Pour l’auteur de la lettre aux Hébreux, cette affirmation est centrale : le Christ Jésus, Fils unique de Dieu, mort et ressuscité pour le salut des hommes, est le nouveau grand-prêtre de la Nouvelle Alliance. Un prêtre dont les descendants d’Aaron n’étaient que le signe avant coureur car ils étaient pécheurs et devaient offrir des sacrifices pour leur propres péchés avant de pouvoir en offrir pour le peuple élu dans un temple fait de main d’homme.

Le Temple de Jérusalem de Salomon puis d’Hérode, et avant eux la Tente de la Rencontre, avaient été construits d’après la disposition de celui du ciel qui avait été révélé à Moïse (cf. Ex 25) Ils n’en étaient qu’une pâle reproduction faite aux dimensions humaines, signe pour les hommes de la présence de Dieu à son peuple.

Dans la liturgie juive, prescrite par les textes de l’Exode et du Deutéronome, le grand-prêtre de Jérusalem devait, le jour du Yum Kippur entrer dans le Saint des saints du Temple pour y prononcer le Nom de Dieu afin que le pardon soit accordé pour les péchés des hommes.
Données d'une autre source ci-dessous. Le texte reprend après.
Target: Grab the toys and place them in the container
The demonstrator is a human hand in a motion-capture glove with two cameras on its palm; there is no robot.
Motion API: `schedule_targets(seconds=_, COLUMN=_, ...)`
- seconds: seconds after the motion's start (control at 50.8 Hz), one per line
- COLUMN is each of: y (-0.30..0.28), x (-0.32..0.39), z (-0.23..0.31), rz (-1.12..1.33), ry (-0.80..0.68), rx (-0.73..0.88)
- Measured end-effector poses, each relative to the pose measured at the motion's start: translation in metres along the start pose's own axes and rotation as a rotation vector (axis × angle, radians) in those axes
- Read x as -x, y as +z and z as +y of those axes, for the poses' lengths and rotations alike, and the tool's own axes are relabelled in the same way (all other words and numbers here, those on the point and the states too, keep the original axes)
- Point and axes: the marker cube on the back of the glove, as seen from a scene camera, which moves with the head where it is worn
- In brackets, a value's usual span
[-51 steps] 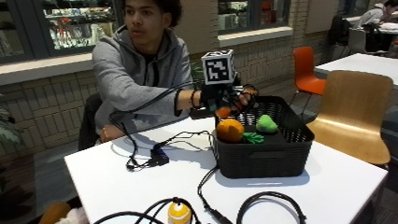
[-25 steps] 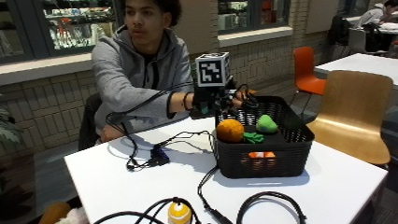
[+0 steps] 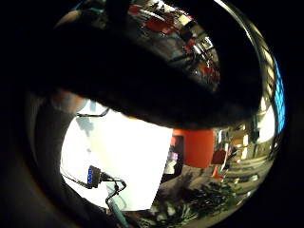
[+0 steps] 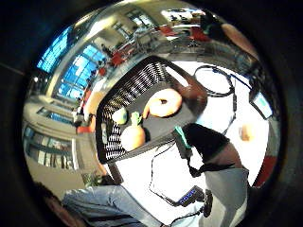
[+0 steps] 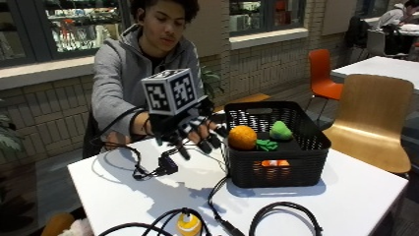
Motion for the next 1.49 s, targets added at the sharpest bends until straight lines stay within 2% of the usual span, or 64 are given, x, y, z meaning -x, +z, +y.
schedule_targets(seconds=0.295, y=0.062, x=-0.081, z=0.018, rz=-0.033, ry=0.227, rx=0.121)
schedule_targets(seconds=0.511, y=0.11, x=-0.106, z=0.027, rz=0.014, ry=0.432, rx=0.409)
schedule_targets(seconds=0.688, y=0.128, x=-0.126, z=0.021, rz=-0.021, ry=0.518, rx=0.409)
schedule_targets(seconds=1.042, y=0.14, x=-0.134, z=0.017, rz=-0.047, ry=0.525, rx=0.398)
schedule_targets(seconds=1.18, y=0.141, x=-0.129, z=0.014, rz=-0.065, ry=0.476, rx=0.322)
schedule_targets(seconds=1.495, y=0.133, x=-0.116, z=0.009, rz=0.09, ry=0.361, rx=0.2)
Ce rituel devait être fait tous les ans et accompagné de sacrifices sanglants pour l’absolution des péchés du grand-prêtre d’abord et de tout le peuple ensuite.

A partir de l’Ascension, le Verbe fait chair (cf. Jn 1,14) montre auprès de son Père et revêt la gloire qu’il a de toute éternité présentant son sacrifice d’une façon continuelle et non ponctuelle. Sacrifice pour le péché non plus offert devant l’ersatz du propitiatoire de l’Arche d’Alliance mais devant le Père lui-même !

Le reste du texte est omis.